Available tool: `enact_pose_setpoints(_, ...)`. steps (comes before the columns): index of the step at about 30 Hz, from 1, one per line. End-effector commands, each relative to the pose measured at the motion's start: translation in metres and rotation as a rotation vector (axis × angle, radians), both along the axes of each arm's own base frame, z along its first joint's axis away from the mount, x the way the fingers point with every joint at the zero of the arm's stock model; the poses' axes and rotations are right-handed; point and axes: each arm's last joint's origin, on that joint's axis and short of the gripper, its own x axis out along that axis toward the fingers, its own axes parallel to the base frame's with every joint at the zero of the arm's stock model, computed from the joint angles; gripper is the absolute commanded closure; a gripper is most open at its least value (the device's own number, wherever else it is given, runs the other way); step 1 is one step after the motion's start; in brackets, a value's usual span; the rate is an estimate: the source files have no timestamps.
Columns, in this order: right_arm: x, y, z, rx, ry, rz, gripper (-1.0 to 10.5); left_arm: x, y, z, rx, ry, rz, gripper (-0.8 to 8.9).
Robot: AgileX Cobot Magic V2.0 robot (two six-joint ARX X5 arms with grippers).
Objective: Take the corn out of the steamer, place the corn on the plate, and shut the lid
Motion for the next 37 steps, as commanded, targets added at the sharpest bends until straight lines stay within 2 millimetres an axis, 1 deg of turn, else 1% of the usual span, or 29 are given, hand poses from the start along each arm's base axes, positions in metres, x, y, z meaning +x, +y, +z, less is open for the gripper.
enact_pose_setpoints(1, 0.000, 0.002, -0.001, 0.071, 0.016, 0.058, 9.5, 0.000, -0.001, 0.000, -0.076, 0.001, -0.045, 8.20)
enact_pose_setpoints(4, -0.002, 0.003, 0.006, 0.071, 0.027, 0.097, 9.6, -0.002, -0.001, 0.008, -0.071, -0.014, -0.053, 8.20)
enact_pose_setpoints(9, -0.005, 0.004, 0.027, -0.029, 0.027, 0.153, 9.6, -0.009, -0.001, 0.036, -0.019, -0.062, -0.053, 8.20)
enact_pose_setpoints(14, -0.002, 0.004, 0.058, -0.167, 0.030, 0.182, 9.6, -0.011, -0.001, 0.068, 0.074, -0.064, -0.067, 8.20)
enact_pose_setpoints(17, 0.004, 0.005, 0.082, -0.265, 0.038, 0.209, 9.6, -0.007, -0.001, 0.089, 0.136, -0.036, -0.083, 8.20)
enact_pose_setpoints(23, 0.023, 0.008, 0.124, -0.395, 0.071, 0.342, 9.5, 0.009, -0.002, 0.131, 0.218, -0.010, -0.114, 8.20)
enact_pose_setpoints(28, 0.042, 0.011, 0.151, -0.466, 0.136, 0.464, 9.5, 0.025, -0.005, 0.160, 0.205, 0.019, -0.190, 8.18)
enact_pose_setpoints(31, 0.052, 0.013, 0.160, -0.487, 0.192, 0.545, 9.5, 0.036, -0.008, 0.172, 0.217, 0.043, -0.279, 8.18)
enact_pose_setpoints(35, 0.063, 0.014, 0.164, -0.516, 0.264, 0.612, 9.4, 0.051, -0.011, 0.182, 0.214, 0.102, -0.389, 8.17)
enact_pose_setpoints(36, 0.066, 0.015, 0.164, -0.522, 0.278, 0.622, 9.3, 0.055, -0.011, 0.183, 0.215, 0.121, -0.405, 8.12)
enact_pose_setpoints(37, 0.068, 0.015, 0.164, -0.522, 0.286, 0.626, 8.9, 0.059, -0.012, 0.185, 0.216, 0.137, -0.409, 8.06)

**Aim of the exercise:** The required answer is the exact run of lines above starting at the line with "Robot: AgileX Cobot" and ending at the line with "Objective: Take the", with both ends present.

**Finished exercise:**
Robot: AgileX Cobot Magic V2.0 robot (two six-joint ARX X5 arms with grippers).
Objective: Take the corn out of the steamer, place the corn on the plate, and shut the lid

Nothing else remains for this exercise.